More than two years
on since the “revolution” of Feb. 2011, the security crisis is
exacerbating by the day threatening Libya with an implosion charged with
potential realistic risks to the geopolitical unity of the Arab north
African country, turning this crisis into a national existential one.
Obviously the status quo is unsustainable.
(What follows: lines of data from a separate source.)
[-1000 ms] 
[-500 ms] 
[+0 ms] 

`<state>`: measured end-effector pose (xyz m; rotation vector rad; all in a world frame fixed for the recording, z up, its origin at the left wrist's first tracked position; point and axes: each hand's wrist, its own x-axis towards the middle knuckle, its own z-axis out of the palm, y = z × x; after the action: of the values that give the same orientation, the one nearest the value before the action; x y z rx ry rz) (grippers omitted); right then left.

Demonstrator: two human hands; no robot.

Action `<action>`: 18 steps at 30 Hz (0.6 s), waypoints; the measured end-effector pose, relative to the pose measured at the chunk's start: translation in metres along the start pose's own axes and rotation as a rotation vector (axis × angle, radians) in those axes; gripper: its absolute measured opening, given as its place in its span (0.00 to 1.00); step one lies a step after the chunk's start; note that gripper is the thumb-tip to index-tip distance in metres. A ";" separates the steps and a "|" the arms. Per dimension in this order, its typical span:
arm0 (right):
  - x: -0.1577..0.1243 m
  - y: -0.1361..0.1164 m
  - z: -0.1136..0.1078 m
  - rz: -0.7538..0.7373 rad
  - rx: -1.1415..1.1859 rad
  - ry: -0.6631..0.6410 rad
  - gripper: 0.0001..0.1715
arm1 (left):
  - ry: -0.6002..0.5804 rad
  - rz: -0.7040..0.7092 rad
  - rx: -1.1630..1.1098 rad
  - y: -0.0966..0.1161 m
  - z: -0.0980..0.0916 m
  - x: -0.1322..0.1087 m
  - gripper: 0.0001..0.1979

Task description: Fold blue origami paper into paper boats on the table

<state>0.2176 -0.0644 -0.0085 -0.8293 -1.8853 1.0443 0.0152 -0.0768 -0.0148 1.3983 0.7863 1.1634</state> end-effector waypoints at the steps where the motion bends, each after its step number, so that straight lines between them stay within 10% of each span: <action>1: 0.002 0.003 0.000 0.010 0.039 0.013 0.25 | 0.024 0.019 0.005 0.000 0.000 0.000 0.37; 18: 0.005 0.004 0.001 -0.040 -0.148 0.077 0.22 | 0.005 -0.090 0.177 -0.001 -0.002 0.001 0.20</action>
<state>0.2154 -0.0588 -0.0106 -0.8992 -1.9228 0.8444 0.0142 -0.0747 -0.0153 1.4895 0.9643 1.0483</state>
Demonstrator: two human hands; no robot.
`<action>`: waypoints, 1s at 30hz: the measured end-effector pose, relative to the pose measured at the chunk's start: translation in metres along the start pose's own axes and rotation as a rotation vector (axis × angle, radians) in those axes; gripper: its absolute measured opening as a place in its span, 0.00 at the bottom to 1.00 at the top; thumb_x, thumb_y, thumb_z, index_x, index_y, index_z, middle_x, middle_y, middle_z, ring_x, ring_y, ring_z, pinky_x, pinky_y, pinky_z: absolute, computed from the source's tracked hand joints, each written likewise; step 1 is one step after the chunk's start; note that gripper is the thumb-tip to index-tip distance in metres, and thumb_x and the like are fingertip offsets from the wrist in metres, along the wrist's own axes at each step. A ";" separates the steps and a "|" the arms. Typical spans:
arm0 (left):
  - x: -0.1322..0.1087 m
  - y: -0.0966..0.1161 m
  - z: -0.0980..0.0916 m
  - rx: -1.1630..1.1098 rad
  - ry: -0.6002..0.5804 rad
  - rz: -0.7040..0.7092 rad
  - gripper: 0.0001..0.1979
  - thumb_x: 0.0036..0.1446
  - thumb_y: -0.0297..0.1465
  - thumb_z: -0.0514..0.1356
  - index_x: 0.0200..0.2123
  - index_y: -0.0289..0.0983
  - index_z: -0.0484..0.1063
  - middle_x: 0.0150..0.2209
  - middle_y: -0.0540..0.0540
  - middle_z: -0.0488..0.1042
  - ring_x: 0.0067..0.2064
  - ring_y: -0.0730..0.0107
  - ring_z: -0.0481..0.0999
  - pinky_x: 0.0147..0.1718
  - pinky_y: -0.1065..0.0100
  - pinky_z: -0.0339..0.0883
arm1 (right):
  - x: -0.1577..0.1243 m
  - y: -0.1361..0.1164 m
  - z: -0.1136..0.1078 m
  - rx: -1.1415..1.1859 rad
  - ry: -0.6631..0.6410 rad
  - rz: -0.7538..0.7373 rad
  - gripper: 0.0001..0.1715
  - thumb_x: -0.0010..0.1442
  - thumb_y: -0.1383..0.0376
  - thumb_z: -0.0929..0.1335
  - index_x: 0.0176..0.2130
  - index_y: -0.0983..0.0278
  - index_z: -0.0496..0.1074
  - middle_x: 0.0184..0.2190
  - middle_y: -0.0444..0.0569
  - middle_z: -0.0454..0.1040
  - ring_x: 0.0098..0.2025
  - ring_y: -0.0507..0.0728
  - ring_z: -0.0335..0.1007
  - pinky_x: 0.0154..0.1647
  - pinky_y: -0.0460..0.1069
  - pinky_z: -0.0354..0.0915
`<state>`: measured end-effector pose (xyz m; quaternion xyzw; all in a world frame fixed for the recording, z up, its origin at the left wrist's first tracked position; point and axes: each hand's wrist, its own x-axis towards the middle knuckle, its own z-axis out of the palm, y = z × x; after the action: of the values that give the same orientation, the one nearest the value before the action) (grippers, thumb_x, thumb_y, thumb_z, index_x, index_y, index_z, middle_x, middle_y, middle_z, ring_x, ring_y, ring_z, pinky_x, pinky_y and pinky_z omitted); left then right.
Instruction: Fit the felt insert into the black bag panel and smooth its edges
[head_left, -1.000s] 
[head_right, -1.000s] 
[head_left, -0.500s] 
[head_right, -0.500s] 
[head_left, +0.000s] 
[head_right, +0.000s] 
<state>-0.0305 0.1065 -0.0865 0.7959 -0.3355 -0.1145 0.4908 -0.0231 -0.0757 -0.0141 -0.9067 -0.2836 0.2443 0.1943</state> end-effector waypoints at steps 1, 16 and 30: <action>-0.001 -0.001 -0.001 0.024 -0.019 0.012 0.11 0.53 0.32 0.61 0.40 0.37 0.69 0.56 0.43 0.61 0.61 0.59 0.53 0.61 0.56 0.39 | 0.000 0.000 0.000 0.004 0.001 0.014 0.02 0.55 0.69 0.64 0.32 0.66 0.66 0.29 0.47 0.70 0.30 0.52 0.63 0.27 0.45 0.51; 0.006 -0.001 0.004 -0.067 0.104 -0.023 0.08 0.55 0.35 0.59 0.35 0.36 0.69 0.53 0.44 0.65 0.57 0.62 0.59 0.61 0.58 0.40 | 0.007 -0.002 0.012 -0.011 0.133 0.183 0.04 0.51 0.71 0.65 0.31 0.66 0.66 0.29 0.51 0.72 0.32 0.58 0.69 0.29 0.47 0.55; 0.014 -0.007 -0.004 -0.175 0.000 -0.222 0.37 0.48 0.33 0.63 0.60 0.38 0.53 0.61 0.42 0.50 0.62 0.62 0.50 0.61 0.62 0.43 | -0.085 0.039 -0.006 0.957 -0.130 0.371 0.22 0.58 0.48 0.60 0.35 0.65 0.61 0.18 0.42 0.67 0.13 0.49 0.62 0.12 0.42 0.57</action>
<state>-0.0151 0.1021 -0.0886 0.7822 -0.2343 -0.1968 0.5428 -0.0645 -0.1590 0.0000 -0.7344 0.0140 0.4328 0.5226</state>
Yes it is another mess. Our boys and girls with the US girls ....lol...have made a good mess better than previous. Gaddafi kept that country going though he had some mad things which was not properly understood by the West. He killed the terrorists and the Western media said he is mad. He tortured terrorists captured by US and UK and then later handed over to him.That carried headlines in our media without the bit about who captured them and handed over to Gaddafi. Gaddafi had a very good benefit system and educational system admired by many Libian. Of course he was a clansman. We in UK has similar when you look at the ruling elite. US hmmm I am not sure about that as I do not live there. You decide.
Now here is the conclusion in the article I am reading.
Yet
Libyans seem determined to miss “this opportunity.” “Revolutionary”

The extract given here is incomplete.